▶ **Action item**:
Retype exactly the lines below, beginning with the first and ending with the line where "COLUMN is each" appears.
————
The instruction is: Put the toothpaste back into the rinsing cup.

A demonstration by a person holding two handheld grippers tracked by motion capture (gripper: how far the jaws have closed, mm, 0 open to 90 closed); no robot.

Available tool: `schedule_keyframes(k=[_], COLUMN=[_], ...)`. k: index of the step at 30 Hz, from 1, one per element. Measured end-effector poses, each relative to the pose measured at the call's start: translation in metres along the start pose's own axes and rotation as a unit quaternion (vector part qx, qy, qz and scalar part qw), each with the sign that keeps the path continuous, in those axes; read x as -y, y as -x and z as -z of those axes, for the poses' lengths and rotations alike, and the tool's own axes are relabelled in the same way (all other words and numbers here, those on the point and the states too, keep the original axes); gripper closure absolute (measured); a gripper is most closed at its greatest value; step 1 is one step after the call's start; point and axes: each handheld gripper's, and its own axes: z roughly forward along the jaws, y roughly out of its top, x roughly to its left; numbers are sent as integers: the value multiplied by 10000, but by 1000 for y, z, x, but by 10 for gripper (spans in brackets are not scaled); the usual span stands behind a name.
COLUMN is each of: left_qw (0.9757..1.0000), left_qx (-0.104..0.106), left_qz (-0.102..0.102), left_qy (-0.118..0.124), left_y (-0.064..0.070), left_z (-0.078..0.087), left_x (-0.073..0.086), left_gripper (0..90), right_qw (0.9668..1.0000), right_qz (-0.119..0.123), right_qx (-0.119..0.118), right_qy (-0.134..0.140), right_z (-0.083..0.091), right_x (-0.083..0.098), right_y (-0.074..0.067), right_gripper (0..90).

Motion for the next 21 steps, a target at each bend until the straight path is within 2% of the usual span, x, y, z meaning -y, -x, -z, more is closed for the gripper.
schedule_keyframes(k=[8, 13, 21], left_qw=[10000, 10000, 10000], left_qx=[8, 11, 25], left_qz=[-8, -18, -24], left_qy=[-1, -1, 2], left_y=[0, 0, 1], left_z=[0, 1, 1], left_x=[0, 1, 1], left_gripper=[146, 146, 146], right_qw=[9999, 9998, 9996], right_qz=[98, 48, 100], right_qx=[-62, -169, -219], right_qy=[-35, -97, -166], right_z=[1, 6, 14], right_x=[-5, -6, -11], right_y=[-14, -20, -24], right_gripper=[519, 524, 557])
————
▶ **Written response**:
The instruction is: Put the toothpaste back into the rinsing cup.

A demonstration by a person holding two handheld grippers tracked by motion capture (gripper: how far the jaws have closed, mm, 0 open to 90 closed); no robot.

Available tool: `schedule_keyframes(k=[_], COLUMN=[_], ...)`. k: index of the step at 30 Hz, from 1, one per element. Measured end-effector poses, each relative to the pose measured at the call's start: translation in metres along the start pose's own axes and rotation as a unit quaternion (vector part qx, qy, qz and scalar part qw), each with the sign that keeps the path continuous, in those axes; read x as -y, y as -x and z as -z of those axes, for the poses' lengths and rotations alike, and the tool's own axes are relabelled in the same way (all other words and numbers here, those on the point and the states too, keep the original axes); gripper closure absolute (measured); a gripper is most closed at its greatest value; step 1 is one step after the call's start; point and axes: each handheld gripper's, and its own axes: z roughly forward along the jaws, y roughly out of its top, x roughly to its left; numbers are sent as integers: the value multiplied by 10000, but by 1000 for y, z, x, but by 10 for gripper (spans in brackets are not scaled); the usual span stands behind a name.
COLUMN is each of: left_qw (0.9757..1.0000), left_qx (-0.104..0.106), left_qz (-0.102..0.102), left_qy (-0.118..0.124), left_y (-0.064..0.070), left_z (-0.078..0.087), left_x (-0.073..0.086), left_gripper (0..90), right_qw (0.9668..1.0000), right_qz (-0.119..0.123), right_qx (-0.119..0.118), right_qy (-0.134..0.140), right_z (-0.083..0.091), right_x (-0.083..0.098), right_y (-0.074..0.067), right_gripper (0..90).

The output is now finished.